“Okay, one question, but not about this.” Amnesty pointed at her face. “But anything else. Ask me, and I’ll tell you the truth.”
“You don’t live in that house on St. Charles, do you?” Evangeline blurted, before she realized she had so many other questions whose answers she desired more.
“No, and I think you just wasted your question. I’m a fair person. I’ll give you one more.”

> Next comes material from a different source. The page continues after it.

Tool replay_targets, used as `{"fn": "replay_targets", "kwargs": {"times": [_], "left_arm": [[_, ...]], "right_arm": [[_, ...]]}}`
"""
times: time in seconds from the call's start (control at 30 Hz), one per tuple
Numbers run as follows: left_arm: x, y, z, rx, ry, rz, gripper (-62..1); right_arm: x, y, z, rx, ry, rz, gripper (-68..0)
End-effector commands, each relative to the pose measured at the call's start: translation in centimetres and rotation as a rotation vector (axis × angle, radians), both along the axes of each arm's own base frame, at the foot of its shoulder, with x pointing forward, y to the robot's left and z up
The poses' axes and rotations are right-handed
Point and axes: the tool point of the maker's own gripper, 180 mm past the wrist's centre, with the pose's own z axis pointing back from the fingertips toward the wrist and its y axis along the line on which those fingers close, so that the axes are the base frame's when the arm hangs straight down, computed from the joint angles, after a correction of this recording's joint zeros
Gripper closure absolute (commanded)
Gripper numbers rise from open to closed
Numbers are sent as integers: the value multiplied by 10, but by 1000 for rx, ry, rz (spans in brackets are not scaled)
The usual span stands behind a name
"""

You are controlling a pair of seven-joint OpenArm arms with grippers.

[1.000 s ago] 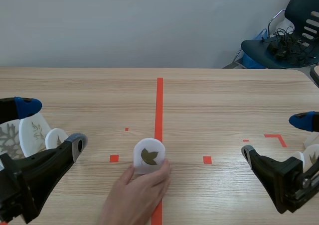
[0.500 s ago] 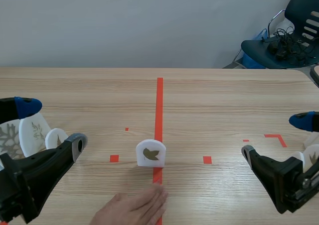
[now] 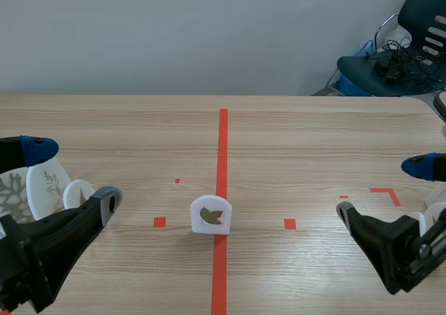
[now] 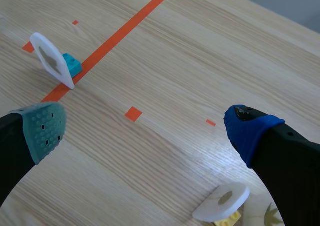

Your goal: Do the leaf sorting experiment

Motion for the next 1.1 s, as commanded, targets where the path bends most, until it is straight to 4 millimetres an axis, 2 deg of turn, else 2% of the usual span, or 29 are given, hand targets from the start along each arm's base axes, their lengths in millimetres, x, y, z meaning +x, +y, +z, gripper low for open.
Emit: {"fn": "replay_targets", "kwargs": {"times": [0.0, 0.13, 0.27, 0.5, 0.77, 1.07], "left_arm": [[1, -4, 8, -23, -21, -8, -623], [1, -4, 7, -23, -21, -8, -623], [1, -4, 7, -23, -21, -8, -623], [1, -4, 7, -23, -21, -8, -623], [1, -4, 7, -23, -21, -8, -623], [1, -4, 8, -23, -21, -8, -623]], "right_arm": [[12, 5, 16, 12, -55, 15, -679], [15, 29, 17, 39, -53, 124, -679], [19, 50, 9, 59, -41, 195, -679], [28, 79, -29, 82, 24, 239, -679], [34, 123, -74, 137, 98, 289, -679], [50, 162, -89, 106, 27, 348, -679]]}}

Evangeline leaned forward over her folded hands. Some questions weren’t yet in a place to be asked… other questions needed to come first… and yet others, once asked, couldn’t be un-asked. “You came to me for a reason.”
Amnesty smiled. She winced as her lips stretched the gaping cut. “That’s not a question.”
“I don’t know how to ask it,” Evangeline admitted.
Amnesty unfolded her gangly limbs from the cocoon of safety and crawled across the swaying swing until she was lying across Evangeline’s lap.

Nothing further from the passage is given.